European refiners, which buy around a third of Iran’s oil exports, are also dropping out. Italy’s Saras SpA is considering no longer buying Iranian oil because its banks don’t want to finance such trades, according to company officials. A Saras spokeswoman said it had made no final decision on Iran.
Big European banks had long stopped dealing with Tehran. Many have bad memories. France’s BNP Paribas , for instance, was fined a record $9 billion by the U.S. for violating Iran and Sudan sanctions in 2014.
Now, the host of small banks that continued dealing with the Islamic Republic are either restricting trades with Iran or stopping them altogether.
Oberbank, DZ Bank and Wormser decided to stop Iran trades because they need to access dollars, according to people familiar with the matter.
Spokesmen at DZ Bank and Oberbank confirmed they are winding up transactions related to Iran. A spokeswoman for Wormser said it follows U.S. Treasury regulations on sanctions. Sondrio didn’t return a request for comment.
European officials have asked the region’s central banks and state-run lenders to step in where private lenders are reluctant to deal with companies working with Iran, according to people familiar with the matter. So far these institutions have mainly pushed back, the people say.
Among the reasons: Central banks need access to dollars.
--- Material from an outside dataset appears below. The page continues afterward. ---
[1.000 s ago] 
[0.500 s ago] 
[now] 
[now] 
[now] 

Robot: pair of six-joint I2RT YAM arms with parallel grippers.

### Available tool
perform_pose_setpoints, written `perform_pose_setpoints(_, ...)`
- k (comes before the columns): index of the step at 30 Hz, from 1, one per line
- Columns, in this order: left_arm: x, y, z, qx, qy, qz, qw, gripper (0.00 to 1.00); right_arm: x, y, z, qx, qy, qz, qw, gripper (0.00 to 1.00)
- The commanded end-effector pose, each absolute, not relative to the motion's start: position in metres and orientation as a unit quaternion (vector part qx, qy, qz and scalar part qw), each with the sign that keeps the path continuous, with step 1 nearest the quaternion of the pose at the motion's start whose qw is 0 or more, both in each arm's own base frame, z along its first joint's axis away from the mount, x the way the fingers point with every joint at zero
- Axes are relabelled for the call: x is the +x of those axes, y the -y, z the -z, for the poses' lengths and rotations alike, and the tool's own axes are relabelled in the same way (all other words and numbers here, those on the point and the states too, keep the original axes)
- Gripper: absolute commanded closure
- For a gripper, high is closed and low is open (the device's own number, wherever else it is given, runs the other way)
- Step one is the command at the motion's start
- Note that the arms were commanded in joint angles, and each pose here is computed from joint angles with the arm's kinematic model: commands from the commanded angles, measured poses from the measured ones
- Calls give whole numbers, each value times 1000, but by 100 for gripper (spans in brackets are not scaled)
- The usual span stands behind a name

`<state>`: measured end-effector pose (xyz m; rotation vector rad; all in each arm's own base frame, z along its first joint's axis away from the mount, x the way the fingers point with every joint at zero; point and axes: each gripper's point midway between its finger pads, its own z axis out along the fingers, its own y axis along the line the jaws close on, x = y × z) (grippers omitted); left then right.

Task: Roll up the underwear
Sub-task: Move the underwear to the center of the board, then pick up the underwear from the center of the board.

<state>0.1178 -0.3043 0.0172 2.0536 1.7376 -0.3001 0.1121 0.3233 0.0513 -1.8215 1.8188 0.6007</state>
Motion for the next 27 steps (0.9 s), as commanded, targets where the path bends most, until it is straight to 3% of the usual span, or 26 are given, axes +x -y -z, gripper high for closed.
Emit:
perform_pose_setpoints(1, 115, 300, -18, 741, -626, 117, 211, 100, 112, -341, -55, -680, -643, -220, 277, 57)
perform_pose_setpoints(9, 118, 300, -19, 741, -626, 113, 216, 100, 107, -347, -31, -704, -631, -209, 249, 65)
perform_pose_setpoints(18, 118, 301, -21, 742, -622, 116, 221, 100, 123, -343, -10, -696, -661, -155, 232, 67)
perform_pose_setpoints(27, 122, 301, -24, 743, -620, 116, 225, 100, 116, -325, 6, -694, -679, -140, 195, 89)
“The most important challenge now is to find solutions on banking and finance, because legitimate trade and investment need banking partners and financing models that work,” EU foreign policy chief Federica Mogherini said in a recent speech.
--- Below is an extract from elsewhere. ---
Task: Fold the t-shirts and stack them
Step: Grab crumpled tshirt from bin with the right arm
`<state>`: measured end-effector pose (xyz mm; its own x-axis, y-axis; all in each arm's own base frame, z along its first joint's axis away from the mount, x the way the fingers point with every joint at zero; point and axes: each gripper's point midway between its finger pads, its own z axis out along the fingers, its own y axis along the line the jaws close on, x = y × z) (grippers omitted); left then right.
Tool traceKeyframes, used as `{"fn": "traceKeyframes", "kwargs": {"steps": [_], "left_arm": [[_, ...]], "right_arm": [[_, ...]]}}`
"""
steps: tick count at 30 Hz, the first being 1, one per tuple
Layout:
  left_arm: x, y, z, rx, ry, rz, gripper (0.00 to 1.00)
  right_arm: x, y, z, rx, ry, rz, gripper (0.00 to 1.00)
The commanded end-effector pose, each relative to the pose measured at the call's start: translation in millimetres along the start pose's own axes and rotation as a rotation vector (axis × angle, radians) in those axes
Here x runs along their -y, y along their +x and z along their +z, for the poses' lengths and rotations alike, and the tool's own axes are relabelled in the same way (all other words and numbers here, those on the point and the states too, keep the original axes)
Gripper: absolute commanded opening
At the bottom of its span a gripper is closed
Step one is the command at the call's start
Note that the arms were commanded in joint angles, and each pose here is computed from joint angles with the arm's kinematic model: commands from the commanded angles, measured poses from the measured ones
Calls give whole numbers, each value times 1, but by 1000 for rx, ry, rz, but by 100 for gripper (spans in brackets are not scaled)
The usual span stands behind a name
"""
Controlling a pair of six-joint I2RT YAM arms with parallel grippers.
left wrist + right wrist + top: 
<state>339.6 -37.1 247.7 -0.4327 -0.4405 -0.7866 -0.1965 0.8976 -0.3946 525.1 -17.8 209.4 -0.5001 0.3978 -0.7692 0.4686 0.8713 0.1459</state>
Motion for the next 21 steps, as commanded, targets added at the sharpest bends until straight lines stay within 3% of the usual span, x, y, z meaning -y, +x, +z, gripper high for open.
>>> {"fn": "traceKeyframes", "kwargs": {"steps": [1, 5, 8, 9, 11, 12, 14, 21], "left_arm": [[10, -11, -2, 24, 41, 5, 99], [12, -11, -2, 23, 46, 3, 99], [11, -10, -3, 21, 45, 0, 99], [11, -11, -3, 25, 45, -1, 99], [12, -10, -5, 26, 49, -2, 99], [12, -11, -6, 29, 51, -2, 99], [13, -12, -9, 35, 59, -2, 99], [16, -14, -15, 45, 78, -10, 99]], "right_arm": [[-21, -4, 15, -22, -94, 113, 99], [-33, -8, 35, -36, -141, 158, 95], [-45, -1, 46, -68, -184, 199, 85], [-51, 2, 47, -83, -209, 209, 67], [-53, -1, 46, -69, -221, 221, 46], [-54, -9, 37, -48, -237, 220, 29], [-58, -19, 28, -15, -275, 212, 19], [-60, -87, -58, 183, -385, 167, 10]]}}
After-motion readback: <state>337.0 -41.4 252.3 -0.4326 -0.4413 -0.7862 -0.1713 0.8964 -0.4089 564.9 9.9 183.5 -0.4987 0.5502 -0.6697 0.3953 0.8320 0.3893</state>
Mostafa Pakzad, a Tehran-based broker, is currently trying to help an Iranian company pay $1 million to a U.S. agricultural exporter, but has been rebuffed by banks in Spain, France and Italy. Despite previous rounds of sanctions, that U.S. company had always been able to trade with Iran under exemptions for exports of food and medical goods. Mr. Pakzad declined to name the company.
The ubiquity of the dollar ensures a measure of U.S. jurisdiction over banks that have no dealings in America.
Global trade in U.S. dollars has been rising, according to Swift, the payment-services company. In 2017, the dollar accounted for 85% of global trade based on the value of letters of credit issued, up from 81% two years earlier.
The U.S. currency is involved in nearly nine out of every 10 transactions in the daily $5.1 trillion foreign-exchange market, 2016 data from the Bank for International Settlements showed.
With so many dollar transactions, many international banks need branches in the U.S., where they are able to settle these trades on behalf of their clients. That puts them in the remit of U.S. authorities. Even where a bank doesn’t have a U.S. branch, it likely has to deal with others that do, and these lenders are increasingly nervous about dealing with anyone else that has Iranian connections for fear of breaching U.S. sanctions.
The U.S. says it will pursue any company knowingly assisting another in breaching Iran sanctions even if it didn’t deal with Iran itself.
Under Mr. Obama, officials ensured Tehran retained some trade with the rest of the world, even lobbying banks and companies to ensure the safe passage of humanitarian goods.
“What has changed is the appetite of the U.S. administration to punish and vociferously go” after sanctioned entities, said Nigel Kushner, chief executive of London-based sanctions-focused law firm W Legal. Mr. Kushner said that a European client has stopped exporting grain to Iran after its bank stopped dealing with Tehran last month.
During a visit to Germany last week, Andrew Peek, the official in charge of Iran at the U.S. State Department, reminded those dealing with Iran about the risks they are facing.
“The goal is as little economic involvement as possible, the maximum economic pressure,” he told reporters on a conference call.
—Tom Fairless and Laurence Norman contributed to this article.